Once you’ve setup the fields, Plays, and Robots set it LIVE! You may need to give Reps some notification or training on the test that is being ran, but for the most part, their daily process won’t change. When a Playbooks user achieves the goal of a Play, they need to mark the Play as successful (easy to-click process). This will flag the specific activity in Playbooks, then Play Committees, managers, and operation teams can compare the success for Play A to Play B to determine which is most effective. If the particular A/B Test you’re running involves emails, you’ll need to look at email outcome reports to gauge success.
Measuring A/B Test Success
Using CRM reports, compare the 2 test Plays or email templates based on the outcome of the Play or email template. The Play Outcome Reports article has details on how to create or modify reports in CRM or take the Playbooks + Salesforce Reporting course.
Email based A/B tests require a different measure of success. When we send email to a prospect, ideally they respond and we call that success the Response Rate. If they respond, we can still measure success with link clicks or email opens. Email Outcome Reports highlight link clicks, email opens, and email replies, which are all signals of customer engagement. This can provide insight into the effectiveness of different content strategies, and help teams optimize the likelihood of email engagement with prospects and customers.
Testing Principles and Best Practices
A/B Testing can be a powerful tool for refining engagement strategy, but it must be approached properly to qualify that success measurements were properly attained. We’ve noted that you should only change one thing between the two Plays, but what other considerations will have an impact on the measurement of success? Generally speaking, keep tests as simple as possible by only comparing two things that are directly related to each other (ex: two Plays for the same campaign).
Sample size is also a very important factor in A/B testing. Don’t jump the gun and declare victory after 10 phone calls or emails. To determine how large of a sample your test should encompass, consider how much total exposure your Play or email will cover. Will the Play be active for a few months or in perpetuity? Is the talk track specific for a subset of your customers (i.e. industry, title) or all customers? Other things to balance when determining sample size are risk tolerance, cost, and timing. How much time do you have to test an invite email before the actual event? And also think about the prospect/customer’s timetable; is it the end of the month/quarter? There isn’t one right answer for how large your sample size should be. But consulting with your Play Committee, Sales Operations team, and internal analytics team (if you have one) is advised.

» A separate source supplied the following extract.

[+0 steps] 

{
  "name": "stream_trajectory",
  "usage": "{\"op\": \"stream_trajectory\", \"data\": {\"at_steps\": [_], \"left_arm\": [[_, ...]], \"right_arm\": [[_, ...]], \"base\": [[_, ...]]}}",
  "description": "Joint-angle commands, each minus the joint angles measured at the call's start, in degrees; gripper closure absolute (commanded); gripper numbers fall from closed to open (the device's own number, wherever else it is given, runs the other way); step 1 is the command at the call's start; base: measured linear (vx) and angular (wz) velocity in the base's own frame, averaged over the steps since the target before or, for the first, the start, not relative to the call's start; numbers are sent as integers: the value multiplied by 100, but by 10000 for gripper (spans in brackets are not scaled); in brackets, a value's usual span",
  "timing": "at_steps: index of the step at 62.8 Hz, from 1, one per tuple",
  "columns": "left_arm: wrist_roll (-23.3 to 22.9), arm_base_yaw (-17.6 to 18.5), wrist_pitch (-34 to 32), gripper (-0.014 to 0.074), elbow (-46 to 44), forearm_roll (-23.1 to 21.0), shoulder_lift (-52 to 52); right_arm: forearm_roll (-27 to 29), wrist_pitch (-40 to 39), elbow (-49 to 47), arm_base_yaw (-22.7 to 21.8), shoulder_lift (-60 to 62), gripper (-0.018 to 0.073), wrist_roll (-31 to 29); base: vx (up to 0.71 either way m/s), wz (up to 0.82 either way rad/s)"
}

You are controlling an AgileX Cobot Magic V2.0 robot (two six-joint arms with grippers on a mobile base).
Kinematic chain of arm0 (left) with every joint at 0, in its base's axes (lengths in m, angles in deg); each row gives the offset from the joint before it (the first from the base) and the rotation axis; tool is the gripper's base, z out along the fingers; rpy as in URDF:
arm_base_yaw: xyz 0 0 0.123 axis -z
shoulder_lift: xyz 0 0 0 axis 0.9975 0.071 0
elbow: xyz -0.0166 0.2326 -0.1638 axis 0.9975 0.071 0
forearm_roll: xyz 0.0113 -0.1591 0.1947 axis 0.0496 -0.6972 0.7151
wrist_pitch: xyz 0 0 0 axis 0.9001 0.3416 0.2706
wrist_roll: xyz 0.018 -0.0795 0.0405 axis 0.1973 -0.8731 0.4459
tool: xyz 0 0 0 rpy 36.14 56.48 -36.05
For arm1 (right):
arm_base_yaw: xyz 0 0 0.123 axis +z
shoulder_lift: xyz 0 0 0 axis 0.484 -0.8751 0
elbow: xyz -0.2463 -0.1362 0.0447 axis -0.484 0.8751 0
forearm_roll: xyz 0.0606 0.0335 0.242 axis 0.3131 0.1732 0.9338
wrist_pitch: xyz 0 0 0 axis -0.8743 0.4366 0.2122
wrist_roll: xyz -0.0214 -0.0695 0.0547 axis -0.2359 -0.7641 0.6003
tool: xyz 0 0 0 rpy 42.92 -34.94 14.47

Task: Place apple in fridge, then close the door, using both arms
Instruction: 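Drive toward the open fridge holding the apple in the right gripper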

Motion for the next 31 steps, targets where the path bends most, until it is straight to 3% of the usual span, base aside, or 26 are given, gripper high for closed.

Statistical significance should also be considered in high impact testing and will help you to understand how much probable chance could be swaying your results (this is also where an internal analytics team would be helpful). Statistical significance is expressed as a “p-value”; the lower the p-value, the less likely your results are swayed by chance. There are many resources online to help you learn more about statistical significance, but just note that random chance could be swaying your results one way or another.
However, for a simple, low impact A/B test, don’t get stuck in analysis paralysis. Take advantage of Robot automation and CRM reporting to create quick tests and stay agile.